WHAT IS BEING ASKED: What is needed here is an exact repetition of the records below, beginning at the line that has "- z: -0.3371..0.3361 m" and stopping after the line that has "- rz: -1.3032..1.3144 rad".
MATERIAL PROVIDED Start Marker
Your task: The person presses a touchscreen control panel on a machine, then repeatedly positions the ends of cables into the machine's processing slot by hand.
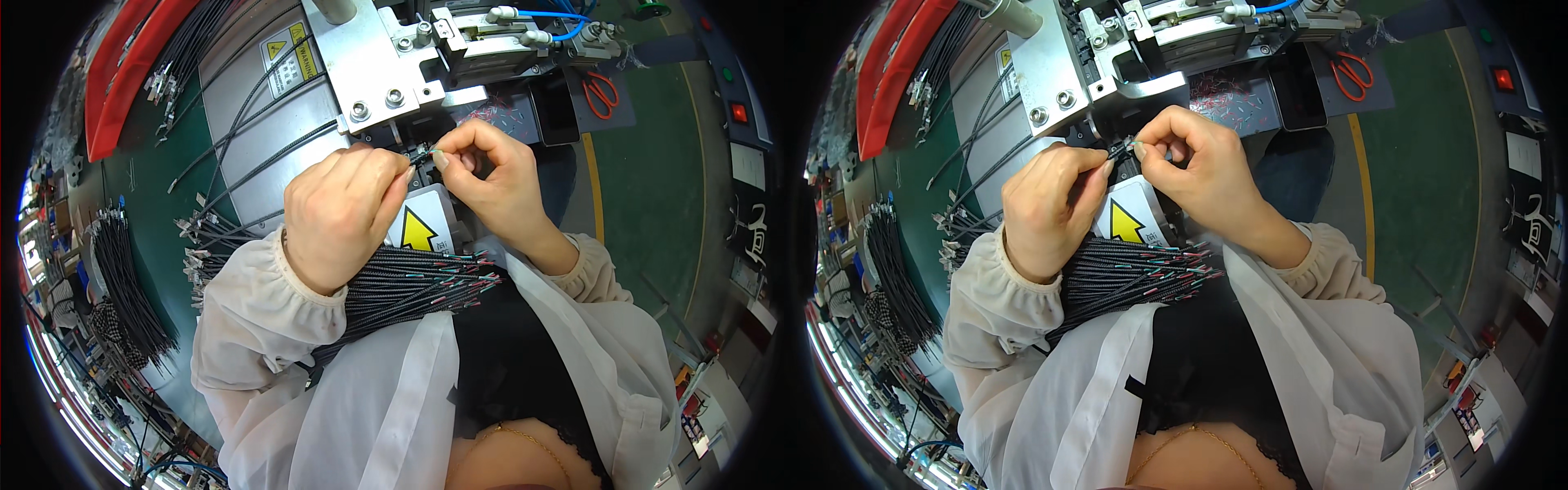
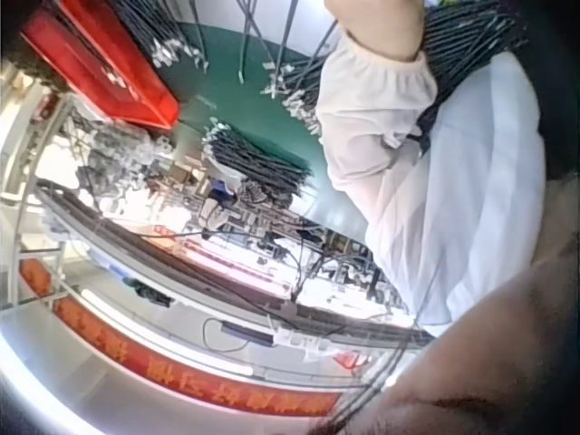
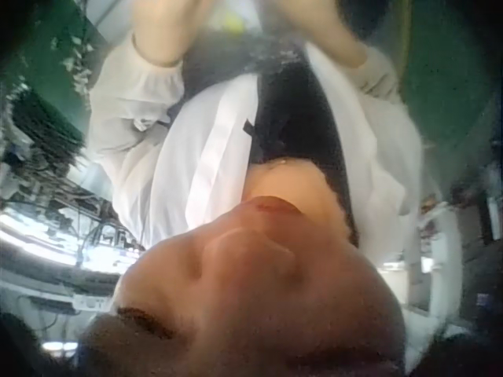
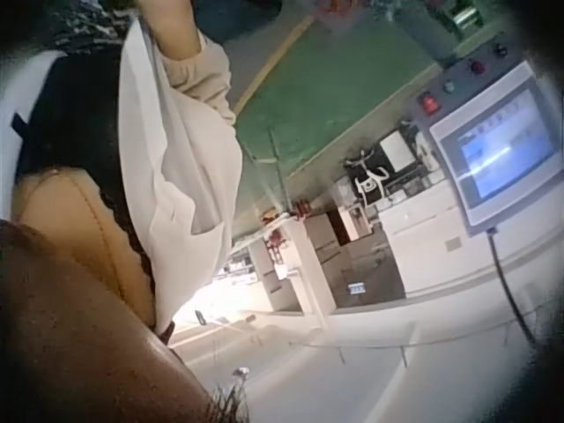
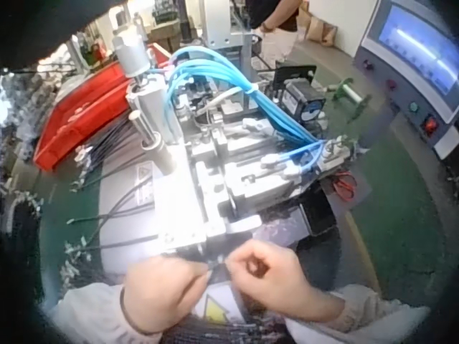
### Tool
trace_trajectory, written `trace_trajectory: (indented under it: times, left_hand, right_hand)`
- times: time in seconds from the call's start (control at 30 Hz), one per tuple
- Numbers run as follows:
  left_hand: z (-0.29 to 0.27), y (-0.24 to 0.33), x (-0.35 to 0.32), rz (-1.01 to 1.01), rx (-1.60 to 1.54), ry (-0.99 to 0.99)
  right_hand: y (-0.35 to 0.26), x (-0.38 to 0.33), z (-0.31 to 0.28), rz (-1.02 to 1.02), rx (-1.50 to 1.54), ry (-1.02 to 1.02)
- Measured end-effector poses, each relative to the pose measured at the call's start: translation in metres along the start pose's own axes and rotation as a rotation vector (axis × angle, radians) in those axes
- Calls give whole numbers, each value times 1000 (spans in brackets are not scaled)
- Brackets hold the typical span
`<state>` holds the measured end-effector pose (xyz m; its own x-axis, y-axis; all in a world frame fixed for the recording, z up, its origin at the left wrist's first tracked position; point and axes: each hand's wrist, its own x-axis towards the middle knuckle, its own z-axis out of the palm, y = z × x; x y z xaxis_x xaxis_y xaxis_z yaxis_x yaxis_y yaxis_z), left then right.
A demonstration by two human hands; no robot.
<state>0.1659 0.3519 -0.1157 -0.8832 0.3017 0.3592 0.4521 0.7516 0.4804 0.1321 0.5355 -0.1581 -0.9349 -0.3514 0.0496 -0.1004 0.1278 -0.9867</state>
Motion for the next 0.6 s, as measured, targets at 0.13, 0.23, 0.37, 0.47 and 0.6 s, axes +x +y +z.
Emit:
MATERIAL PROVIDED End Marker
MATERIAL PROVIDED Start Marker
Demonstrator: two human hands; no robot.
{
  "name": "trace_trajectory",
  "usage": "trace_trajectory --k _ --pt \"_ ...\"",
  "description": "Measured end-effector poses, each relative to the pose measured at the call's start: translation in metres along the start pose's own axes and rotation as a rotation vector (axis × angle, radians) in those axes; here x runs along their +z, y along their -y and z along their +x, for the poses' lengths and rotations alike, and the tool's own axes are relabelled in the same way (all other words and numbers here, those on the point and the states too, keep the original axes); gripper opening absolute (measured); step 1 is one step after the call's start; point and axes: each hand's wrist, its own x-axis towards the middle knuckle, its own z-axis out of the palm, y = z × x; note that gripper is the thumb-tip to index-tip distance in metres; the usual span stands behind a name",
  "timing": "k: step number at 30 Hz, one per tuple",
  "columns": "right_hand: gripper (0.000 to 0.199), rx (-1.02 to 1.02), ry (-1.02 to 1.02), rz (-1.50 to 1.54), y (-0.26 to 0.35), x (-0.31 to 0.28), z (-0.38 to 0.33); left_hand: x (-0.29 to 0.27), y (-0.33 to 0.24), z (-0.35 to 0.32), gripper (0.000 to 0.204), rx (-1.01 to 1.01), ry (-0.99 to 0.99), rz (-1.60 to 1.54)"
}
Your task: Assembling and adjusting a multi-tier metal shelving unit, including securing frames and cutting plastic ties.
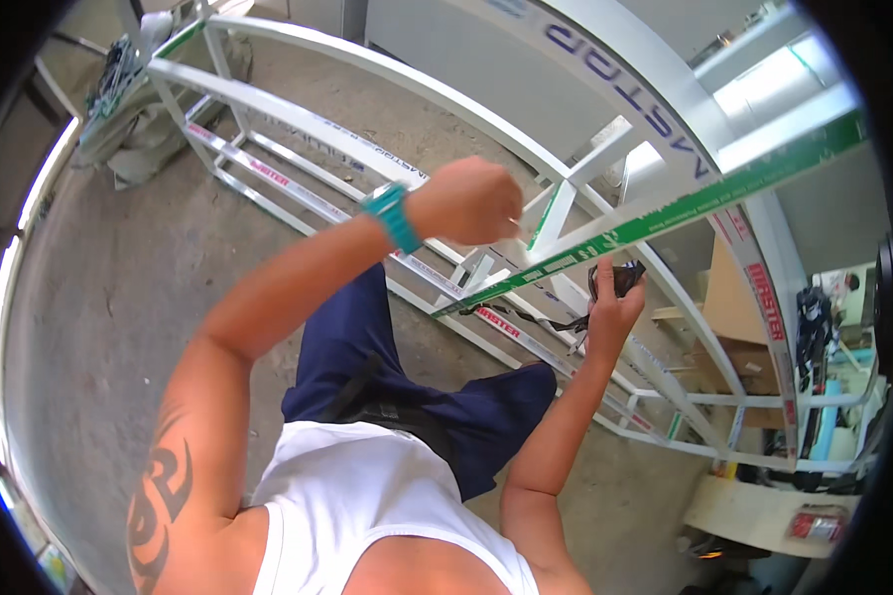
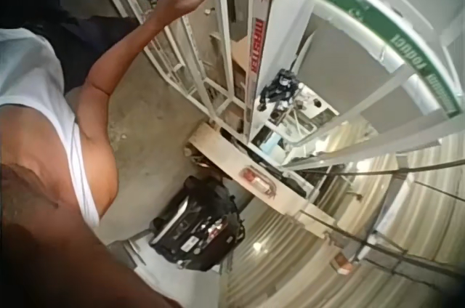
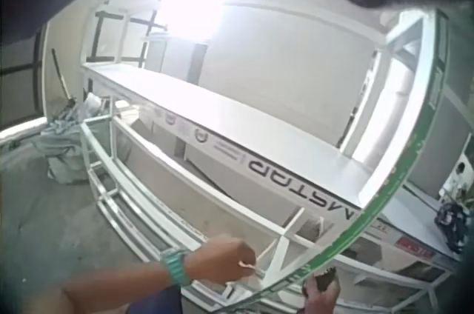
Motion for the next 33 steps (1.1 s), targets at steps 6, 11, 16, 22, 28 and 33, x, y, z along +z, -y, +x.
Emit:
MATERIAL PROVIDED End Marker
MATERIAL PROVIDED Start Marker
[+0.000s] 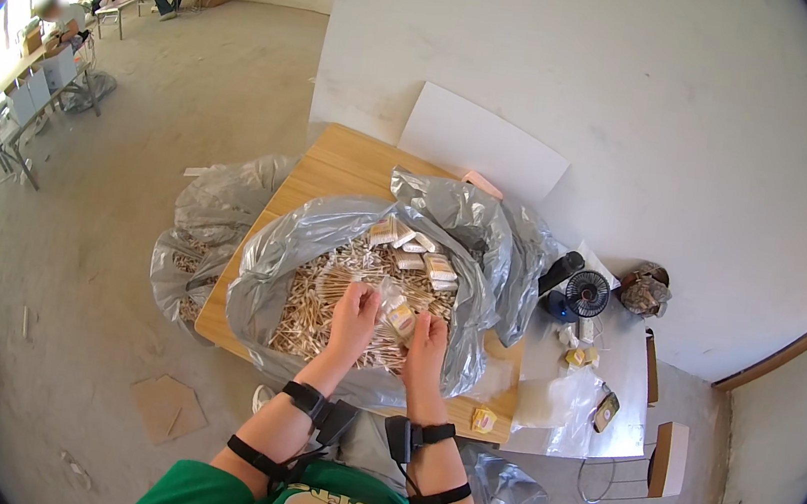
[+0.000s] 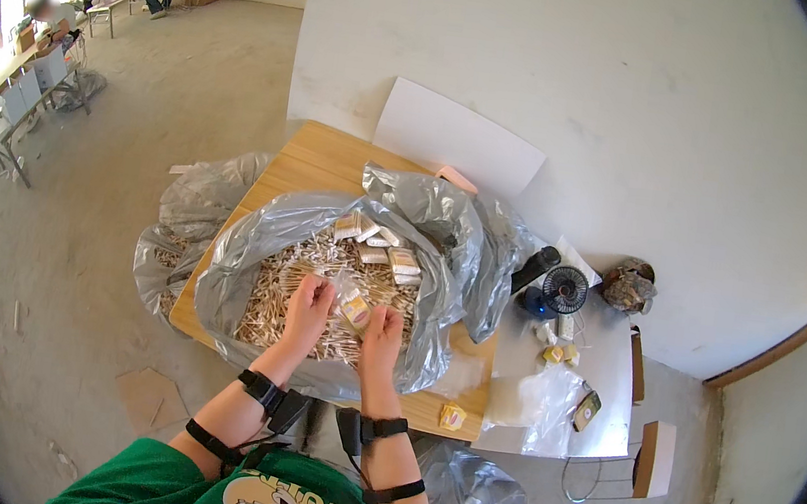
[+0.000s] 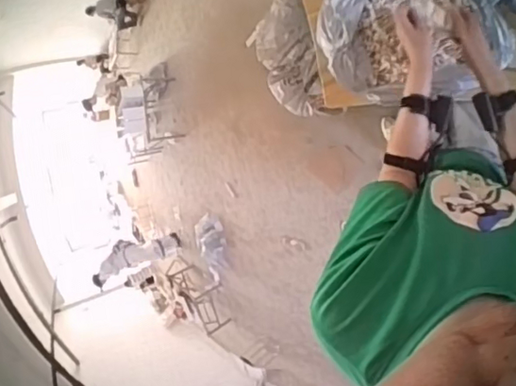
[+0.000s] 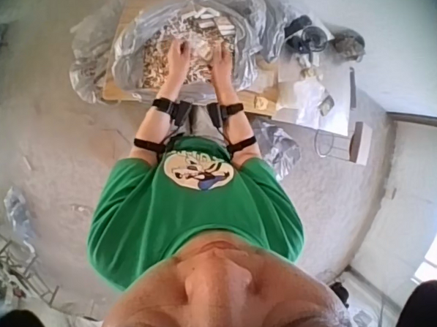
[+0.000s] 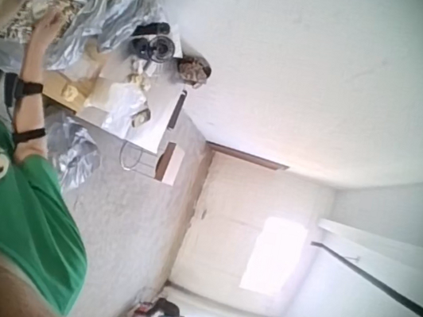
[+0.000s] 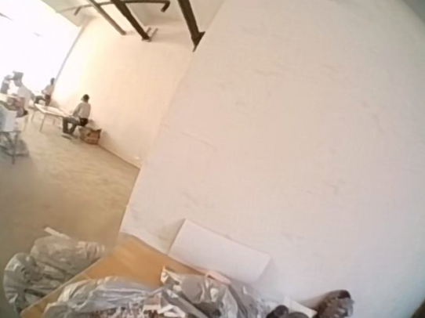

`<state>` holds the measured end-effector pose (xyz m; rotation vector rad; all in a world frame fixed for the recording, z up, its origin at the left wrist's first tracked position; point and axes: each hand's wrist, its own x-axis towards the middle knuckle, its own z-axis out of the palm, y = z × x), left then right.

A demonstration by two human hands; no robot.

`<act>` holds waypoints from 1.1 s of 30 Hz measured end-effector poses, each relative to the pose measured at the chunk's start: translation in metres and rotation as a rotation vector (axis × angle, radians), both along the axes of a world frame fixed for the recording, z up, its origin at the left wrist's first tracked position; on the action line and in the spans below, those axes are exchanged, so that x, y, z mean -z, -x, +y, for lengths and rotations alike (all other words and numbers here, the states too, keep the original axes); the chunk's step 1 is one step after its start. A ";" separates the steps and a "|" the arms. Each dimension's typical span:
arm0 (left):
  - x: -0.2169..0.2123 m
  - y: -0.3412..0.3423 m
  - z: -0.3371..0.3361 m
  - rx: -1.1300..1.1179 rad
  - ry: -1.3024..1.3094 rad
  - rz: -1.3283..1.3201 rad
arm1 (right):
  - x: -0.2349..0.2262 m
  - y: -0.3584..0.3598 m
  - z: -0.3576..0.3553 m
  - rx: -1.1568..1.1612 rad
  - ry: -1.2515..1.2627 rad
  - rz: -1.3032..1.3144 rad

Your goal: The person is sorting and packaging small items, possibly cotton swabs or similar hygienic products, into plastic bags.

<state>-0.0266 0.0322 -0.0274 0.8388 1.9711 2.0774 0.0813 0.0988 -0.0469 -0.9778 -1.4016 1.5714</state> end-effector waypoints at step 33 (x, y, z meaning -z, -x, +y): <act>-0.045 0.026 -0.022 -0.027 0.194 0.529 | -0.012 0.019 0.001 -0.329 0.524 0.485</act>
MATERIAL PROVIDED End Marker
EXPECTED ANSWER:
  - z: -0.3371..0.3361 m
  - rx: -1.1300..1.1179 rad
  - ry: -1.3024..1.3094 rad
  - rz: -1.3283..1.3201 rad
arm1 (right):
  - x: -0.2349..0.2262 m
  - y: -0.3584..0.3598 m
  - z: -0.3576..0.3553 m
  - rx: -1.1568..1.1612 rad
  - ry: -1.2515..1.2627 rad
  - rz: -1.3032..1.3144 rad

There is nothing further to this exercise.